Está chegando ao fim a disputa entre as duas instituições (Bacen e CADE), que começou quando o CADE, entre 2001 e 2002, passou a requerer para si as análises que até então eram feitas privativamente pelo Banco Central. O argumento é que a Lei Antitruste (Lei 8.884/84 na época, revogada pela Lei 12.529/11) não diferencia o tipo de mercado que o CADE pode investigar, dando abertura para que todos os mercados sejam investigados, inclusive o financeiro. Todavia, a lei n. 4.595/64 estabeleceu no art. 10, X, a, c e g, que o único órgão que pode investigar aquisições, fusões e outras operações de compra e venda de instituições financeiras é o Banco Central.

Esse debate gira em torno da decisão sobre qual das leis mencionadas deve ser aplicada e, a partir disso, qual deverá, dentre as duas instituições citadas, ser a responsável pelos referidos julgamentos. O Superior Tribunal de Justiça (STJ) decidiu, em 2009, que o BC é a agência responsável por investigar esses casos, sendo o único órgão competente para autorizar ou não operações entre instituições financeiras. Contra essa decisão o CADE recorreu ao Supremo Tribunal Federal (STF).
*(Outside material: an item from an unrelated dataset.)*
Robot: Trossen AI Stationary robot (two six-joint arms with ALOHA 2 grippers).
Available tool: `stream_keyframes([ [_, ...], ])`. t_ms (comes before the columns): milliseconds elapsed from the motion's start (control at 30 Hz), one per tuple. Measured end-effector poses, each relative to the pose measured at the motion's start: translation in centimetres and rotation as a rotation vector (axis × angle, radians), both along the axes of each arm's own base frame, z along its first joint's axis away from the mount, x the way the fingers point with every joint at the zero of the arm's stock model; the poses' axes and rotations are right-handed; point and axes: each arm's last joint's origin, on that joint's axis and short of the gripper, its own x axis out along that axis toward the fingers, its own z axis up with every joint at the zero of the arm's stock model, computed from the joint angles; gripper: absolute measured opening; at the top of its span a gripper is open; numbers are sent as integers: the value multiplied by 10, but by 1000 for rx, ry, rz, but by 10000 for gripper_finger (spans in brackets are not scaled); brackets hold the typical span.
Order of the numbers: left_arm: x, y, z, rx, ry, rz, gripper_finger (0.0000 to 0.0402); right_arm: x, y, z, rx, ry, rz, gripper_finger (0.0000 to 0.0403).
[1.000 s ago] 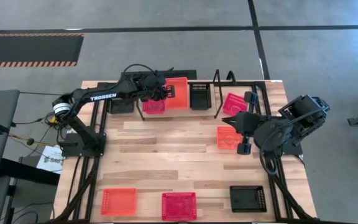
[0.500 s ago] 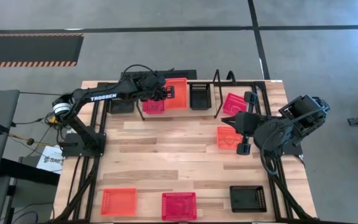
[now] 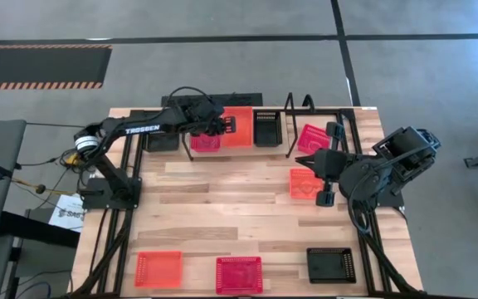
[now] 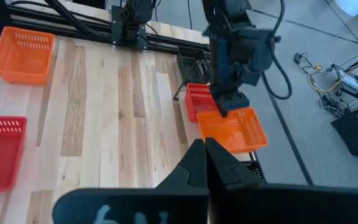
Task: Stack baskets on shelf by color
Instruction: Put the middle orange bin on the shelf
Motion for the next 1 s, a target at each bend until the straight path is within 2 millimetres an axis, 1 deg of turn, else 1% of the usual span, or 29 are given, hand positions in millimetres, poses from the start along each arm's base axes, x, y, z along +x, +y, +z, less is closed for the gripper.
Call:
stream_keyframes([
  [100, 5, 2, -11, -11, 29, -8, 0, 0, 0, 0, 0, 1, 0, 2],
  [167, 9, 4, -12, -3, 4, -8, 0, 0, 0, 0, -1, 3, 1, 2],
  [267, 5, 8, -9, -1, 7, 5, 0, -1, 0, 0, -1, 5, 3, 2],
  [333, 1, 11, -11, -17, 44, 14, 0, -1, 2, 0, -1, 5, 9, 3],
  [467, 0, 12, -13, -26, 48, 15, 0, -1, 1, 0, -5, 8, 9, 2],
  [600, 2, 11, -20, -64, 68, -2, 0, -1, 1, 0, -11, 10, 12, 3],
  [667, 6, 13, -24, -75, 50, -7, 0, -1, 1, 0, -11, 10, 12, 3],
  [800, 10, 14, -37, -121, 75, -14, 0, -1, 1, 0, -11, 11, 13, 2],
  [900, 12, 14, -40, -127, 72, -22, 0, -1, 1, 0, -11, 11, 13, 4],
  [1000, 14, 15, -38, -99, 53, -23, 0, -1, 1, 0, -12, 12, 13, 3],
])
Em resposta a esse recurso, o STF decidiu, em sede preliminar, que a decisão do STJ deve prevalecer, uma vez que o tribunal supremo não tem competência para analisar o mérito desse processo. A linha decisória seguida até então pelo STF demonstra que a possibilidade de o CADE conseguir reverter a situação é remota.

Dessa forma, a decisão final da justiça brasileira provavelmente será no sentido de que a instituição responsável por decidir sobre operações entre instituições financeiras é o Banco Central, e não o Conselho Administrativo de Defesa Econômica.